- Work order -
Your response should be an exact transcription of the data, images excluded.

- Data section -
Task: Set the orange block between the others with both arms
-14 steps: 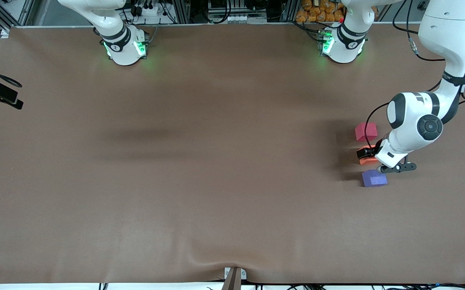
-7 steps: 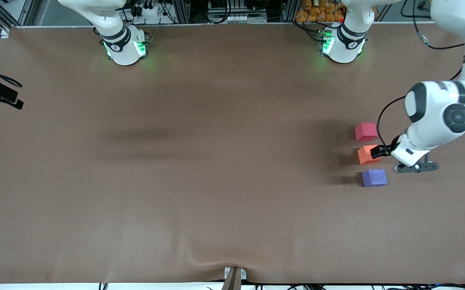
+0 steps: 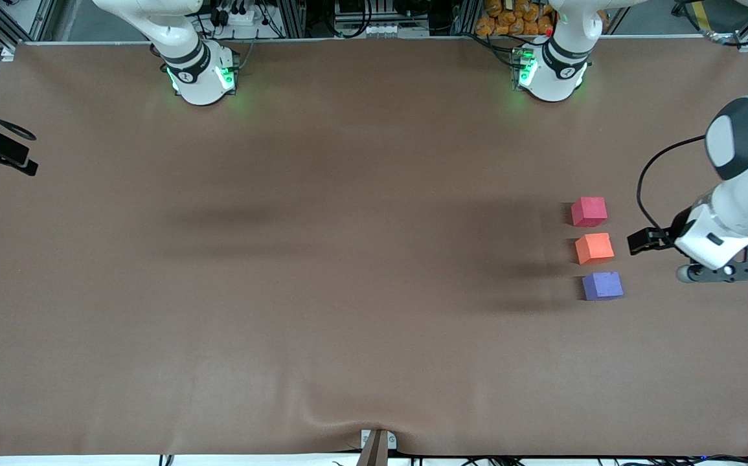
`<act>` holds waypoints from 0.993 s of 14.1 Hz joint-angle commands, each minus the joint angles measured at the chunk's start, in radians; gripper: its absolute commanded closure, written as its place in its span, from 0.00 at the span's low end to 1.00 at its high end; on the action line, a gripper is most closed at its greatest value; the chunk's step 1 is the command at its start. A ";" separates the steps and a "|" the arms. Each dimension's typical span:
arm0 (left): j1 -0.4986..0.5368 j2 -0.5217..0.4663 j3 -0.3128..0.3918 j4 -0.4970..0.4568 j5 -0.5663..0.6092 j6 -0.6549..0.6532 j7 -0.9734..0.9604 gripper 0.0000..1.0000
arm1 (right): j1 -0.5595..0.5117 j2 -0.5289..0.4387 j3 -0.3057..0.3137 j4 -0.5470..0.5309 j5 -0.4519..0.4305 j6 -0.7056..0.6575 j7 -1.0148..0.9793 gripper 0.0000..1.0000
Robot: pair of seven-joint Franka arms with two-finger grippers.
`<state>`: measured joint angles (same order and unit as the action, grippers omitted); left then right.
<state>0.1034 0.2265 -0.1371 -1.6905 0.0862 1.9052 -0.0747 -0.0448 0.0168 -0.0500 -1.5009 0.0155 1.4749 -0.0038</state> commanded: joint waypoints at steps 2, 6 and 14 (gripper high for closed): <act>0.001 0.011 -0.044 0.156 0.001 -0.162 -0.007 0.00 | -0.018 0.011 0.018 0.027 -0.008 -0.018 0.005 0.00; 0.004 -0.024 -0.073 0.222 0.001 -0.270 -0.016 0.00 | -0.020 0.011 0.016 0.027 -0.008 -0.018 0.005 0.00; 0.012 -0.130 -0.068 0.221 0.000 -0.308 -0.008 0.00 | -0.020 0.011 0.016 0.027 -0.009 -0.018 0.005 0.00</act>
<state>0.1065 0.1250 -0.1999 -1.4678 0.0861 1.6127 -0.0810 -0.0448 0.0169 -0.0499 -1.5006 0.0155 1.4748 -0.0038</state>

- Written answer -
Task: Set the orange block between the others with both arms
-14 steps: 
-7 steps: 
+0 steps: 
`<act>` holds waypoints from 0.993 s of 14.1 Hz joint-angle commands, each minus the joint angles measured at the chunk's start, in radians; gripper: its absolute commanded closure, written as its place in its span, from 0.00 at the span's low end to 1.00 at its high end; on the action line, a gripper is most closed at its greatest value; the chunk's step 1 is the command at its start. A ";" separates the steps and a "|" the arms. Each dimension's typical span:
arm0 (left): j1 -0.4986..0.5368 j2 -0.5217..0.4663 j3 -0.3128..0.3918 j4 -0.4970..0.4568 j5 -0.5663..0.6092 j6 -0.6549..0.6532 j7 -0.9734..0.9604 gripper 0.0000..1.0000
arm1 (right): j1 -0.5595..0.5117 j2 -0.5289..0.4387 j3 -0.3057..0.3137 j4 -0.5470..0.5309 j5 -0.4519..0.4305 j6 -0.7056..0.6575 j7 -1.0148..0.9793 gripper 0.0000..1.0000
Robot: pair of seven-joint Franka arms with two-finger grippers.
`<state>`: measured joint angles (same order and unit as the action, grippers omitted); left then right.
<state>0.1034 0.2265 -0.1371 -1.6905 0.0862 1.9052 -0.0747 -0.0448 0.0168 -0.0500 -1.5009 0.0155 1.4749 -0.0038</state> commanded: joint waypoints at steps 2, 6 and 14 (gripper high for closed): <act>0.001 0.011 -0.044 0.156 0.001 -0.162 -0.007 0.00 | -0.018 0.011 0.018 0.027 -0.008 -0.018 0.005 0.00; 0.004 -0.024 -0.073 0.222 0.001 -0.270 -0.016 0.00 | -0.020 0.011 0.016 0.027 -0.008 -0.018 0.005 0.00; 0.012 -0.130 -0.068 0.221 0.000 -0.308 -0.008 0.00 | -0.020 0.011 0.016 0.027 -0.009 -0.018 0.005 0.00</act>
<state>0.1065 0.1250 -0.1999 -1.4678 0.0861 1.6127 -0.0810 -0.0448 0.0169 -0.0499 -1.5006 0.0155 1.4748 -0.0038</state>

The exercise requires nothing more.